Hyperparameter Selected:

LogisticRegression:

    'Logistic Regression': {
        'classifier__C': [0.01, 0.1, 1, 10, 100],
        'classifier__penalty': ['l2'],
        'classifier__solver': ['lbfgs', 'saga']

Decision Tree Classifier:

    'Decision Tree Classifier': {
        'classifier__criterion': ['gini', 'entropy'],
        'classifier__max_depth': [None, 10, 20, 30, 40, 50],
        'classifier__min_samples_split': [2, 5, 10]

K Nearest Neighbor Classifier:

    'K Nearest Neighbor Classifier': {
        'classifier__n_neighbors': [3, 5, 7, 9, 11],
        'classifier__weights': ['uniform', 'distance'],
        'classifier__algorithm': ['auto', 'ball_tree', 'kd_tree', 'brute']

Support Vector Machines:

    'Support Vector Machines': {
        'classifier__C': [0.1, 1, 10, 100],
        'classifier__kernel': ['linear', 'rbf'],
        'classifier__gamma': ['scale', 'auto']

With the further refined dataset, below are the results for the four models:

Results from Model Evaluation using Hyperparameter Tuning for each Model

Confusion Matrix using Hyperparameter Tuning for each Model

The associated Confusion Matrix for these models are as shown below.

ROC AUC Curve using Hyperparameter Tuning for each Model

The associated ROC AUC Curve for each of these models are as shown below.

Observation:

Adding hyperparameters, I was able to see a much better result for all 4 models.

The accuracy ratio improved from 0.89 to 0.91 and 0.92 with the ROC-AOC score pushing from 0.7x to 0.91 and 0.92.
However, as we can see, the hyperparameters comes with a cost.
The time to process this takes longer with SVM taking more than 30 minutes to process compared to earlier process within 30 seconds.

Recommendation:

Use Logistic Regression with hyperparameters as the precision is higher, recall is higher, and ROC AUC score is also higher. The overall time it takes to process Logistic Regression is much lower than all others making it the best option among the 4 models.

Future Questions:

A few questions we can ask about the dataset and the campaign are:

How many days before the campaign should the bank contact the customers.
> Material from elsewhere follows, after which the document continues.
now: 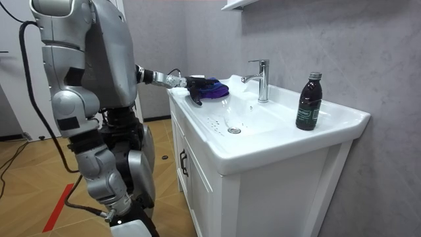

The duration of the call and the pdays and previous days in the current dataset is not providing enough information to determine the success of the campaign
While we see a negative correlation around employment variation rate, it does not translate to any meaningful decisions.
There is a good correlation between the duration of the call and contact type. Customers with cellphones show higher reach. The campaign can focus on improving the success by focusing on customers with cellphones

Usage

Requirements:

Python 3.x
pandas, numpy, scikit-learn, matplotlib, seaborn (Python libraries)
scikit-learn Models: DummyClassifier, LogisticRegression, DecisionTreeClassifier, KNeighborsClassifier, SVC (for Support Vector Machines)

Running the Project:

Model is ready for usage. The next step is to convert this into an API or into a .py file or create a wrapper to call the iPython Jupyter Notebook.
Alternate would be to deploy this into a Deployment Platform like Azure, AWS, or Google Cloud.
Converting this to a package and use tools like Papermill (https://github.com/nteract/papermill) to parameterize notebooks and feed different inputs through them

Example of how Netflix uses Papermill to deploy code into production:

You can read all about this here: https://netflixtechblog.com/notebook-innovation-591ee3221233

Clone the Repository:

You can clone my project from this repository

https://github.com/FerndzJoe/Comparing_Classifiers_Portugese_Bank

My Jupyter Notebook can be directly accessed using this:

https://github.com/FerndzJoe/Comparing_Classifiers_Portugese_Bank/blob/main/JF_Practical%20Application_III_Comparing%20Classifiers.ipynb

Repository Structure

data/bank-additional-full.csv: Contains dataset used in the analysis.

(https://github.com/FerndzJoe/Comparing_Classifiers_Portugese_Bank/tree/main/data/bank-additional-full.csv)
data/bank-additional-names.txt: Contains the information about the dataset

(https://github.com/FerndzJoe/Comparing_Classifiers_Portugese_Bank/tree/main/data/data/bank-additional-names.txt)
CRISP-DM-BANK.pdf: Contains the CRISM-DM Research paper about the dataset and the detailed research done by the authors

(https://github.com/FerndzJoe/Comparing_Classifiers_Portugese_Bank/blob/main/CRISP-DM-BANK.pdf)
JF_Practical Application_III_Comparing Classifiers.ipynb: Contains the Jupyter Notebook with detailed code including comments and analysis.

(https://github.com/FerndzJoe/Comparing_Classifiers_Portugese_Bank/blob/main/JF_Practical%20Application_III_Comparing%20Classifiers.ipynb)
README.md: Summary of findings and link to notebook